Scan the lines below for the string "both". Reply with how many match, and no other words.

- Entries provided -
== == ==

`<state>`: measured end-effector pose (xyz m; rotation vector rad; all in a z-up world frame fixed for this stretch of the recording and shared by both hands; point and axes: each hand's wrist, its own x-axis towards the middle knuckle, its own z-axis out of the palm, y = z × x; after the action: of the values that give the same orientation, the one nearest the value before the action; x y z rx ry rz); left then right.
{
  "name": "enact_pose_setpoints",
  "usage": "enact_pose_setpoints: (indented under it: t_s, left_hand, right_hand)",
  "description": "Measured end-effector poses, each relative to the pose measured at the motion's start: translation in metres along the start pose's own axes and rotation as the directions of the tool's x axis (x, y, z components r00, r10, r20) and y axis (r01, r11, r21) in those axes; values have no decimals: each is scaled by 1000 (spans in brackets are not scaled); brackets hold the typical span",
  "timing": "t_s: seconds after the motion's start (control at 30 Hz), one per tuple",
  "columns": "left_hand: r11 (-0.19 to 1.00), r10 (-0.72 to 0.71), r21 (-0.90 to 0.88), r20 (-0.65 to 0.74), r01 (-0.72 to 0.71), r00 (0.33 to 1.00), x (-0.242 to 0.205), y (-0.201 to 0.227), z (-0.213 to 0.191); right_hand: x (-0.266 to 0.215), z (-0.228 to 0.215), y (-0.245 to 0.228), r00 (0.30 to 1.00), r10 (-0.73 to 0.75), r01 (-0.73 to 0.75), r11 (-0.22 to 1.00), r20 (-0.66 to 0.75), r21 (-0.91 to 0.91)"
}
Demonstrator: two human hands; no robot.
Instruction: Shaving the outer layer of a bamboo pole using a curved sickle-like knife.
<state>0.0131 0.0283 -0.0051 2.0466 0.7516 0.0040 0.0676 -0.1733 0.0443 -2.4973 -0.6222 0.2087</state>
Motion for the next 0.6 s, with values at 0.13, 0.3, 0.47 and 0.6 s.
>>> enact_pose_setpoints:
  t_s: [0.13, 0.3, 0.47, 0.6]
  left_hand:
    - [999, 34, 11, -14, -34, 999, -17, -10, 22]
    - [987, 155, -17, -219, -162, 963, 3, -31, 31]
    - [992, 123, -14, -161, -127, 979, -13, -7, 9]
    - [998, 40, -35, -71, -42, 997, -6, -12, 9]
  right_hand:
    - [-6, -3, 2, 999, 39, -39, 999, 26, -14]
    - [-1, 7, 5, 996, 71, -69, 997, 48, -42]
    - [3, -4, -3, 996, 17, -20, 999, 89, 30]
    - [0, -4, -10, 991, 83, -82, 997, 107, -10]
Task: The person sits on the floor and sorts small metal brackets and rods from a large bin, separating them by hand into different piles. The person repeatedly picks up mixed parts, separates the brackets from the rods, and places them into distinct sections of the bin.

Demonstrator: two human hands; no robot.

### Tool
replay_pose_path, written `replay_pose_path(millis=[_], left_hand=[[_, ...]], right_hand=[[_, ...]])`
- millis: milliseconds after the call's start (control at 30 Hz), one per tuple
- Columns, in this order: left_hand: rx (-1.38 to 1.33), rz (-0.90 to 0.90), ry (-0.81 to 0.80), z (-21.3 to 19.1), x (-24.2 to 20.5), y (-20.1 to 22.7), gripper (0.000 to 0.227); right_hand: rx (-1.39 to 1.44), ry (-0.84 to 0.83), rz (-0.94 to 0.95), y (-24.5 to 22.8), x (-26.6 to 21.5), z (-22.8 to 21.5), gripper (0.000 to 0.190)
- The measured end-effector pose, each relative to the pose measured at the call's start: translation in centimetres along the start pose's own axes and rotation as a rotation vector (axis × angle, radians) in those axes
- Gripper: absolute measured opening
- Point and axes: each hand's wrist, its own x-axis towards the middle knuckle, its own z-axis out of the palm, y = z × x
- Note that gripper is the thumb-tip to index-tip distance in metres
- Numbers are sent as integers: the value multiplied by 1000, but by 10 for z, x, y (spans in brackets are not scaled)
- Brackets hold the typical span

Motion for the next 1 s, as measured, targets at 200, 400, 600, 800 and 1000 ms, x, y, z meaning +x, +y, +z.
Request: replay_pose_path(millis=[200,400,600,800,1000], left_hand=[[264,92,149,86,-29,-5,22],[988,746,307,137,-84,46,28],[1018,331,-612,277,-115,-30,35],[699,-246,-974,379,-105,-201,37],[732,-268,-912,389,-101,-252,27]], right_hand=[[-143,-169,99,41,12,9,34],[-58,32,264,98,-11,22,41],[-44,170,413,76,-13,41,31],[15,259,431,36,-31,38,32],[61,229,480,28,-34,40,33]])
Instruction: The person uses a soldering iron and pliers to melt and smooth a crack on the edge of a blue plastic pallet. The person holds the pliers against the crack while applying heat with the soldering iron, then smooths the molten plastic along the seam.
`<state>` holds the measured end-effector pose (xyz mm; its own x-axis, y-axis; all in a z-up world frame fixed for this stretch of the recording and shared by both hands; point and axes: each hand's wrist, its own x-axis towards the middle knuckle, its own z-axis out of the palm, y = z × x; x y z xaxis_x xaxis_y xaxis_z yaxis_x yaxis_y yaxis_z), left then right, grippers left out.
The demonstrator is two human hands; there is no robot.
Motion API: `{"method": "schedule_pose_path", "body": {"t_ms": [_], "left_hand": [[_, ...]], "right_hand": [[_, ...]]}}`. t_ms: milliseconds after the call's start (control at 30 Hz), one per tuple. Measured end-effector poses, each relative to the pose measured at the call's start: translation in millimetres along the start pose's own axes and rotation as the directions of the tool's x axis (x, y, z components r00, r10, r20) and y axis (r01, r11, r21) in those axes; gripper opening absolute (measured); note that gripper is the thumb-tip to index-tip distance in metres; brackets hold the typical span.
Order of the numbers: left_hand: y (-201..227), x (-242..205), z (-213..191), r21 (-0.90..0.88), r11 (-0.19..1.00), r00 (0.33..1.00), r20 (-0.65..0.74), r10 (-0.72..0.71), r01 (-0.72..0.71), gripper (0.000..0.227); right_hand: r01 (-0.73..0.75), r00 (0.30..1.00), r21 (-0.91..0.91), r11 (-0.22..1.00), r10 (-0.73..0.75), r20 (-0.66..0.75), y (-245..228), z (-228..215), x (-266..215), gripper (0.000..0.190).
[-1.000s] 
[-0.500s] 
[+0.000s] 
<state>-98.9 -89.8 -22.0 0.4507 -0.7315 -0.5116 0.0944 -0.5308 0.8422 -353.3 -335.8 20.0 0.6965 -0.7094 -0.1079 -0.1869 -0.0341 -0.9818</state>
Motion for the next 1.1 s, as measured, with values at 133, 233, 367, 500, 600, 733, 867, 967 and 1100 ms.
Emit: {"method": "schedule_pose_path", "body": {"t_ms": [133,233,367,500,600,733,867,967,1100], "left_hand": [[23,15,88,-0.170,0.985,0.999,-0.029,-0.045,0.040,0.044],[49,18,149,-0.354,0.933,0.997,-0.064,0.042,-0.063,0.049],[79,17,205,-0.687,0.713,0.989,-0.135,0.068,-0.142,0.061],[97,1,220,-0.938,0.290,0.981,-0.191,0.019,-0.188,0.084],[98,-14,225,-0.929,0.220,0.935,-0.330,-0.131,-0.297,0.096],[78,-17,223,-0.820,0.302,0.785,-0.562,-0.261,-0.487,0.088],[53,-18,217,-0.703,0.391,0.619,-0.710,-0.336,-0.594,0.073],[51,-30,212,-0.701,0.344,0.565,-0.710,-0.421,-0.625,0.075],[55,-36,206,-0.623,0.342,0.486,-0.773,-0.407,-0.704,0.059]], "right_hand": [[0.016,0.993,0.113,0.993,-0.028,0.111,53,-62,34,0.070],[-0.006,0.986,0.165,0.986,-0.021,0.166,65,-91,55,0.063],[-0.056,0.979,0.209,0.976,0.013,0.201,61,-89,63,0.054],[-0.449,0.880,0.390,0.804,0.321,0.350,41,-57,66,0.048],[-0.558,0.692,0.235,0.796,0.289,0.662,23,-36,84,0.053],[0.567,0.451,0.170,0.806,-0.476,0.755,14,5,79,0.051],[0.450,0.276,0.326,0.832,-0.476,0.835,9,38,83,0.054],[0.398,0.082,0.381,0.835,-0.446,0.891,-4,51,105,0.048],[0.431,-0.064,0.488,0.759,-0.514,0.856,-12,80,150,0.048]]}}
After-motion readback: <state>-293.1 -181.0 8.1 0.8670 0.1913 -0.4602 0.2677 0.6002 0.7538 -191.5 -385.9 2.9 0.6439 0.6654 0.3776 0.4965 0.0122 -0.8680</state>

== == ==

- Final answer -
2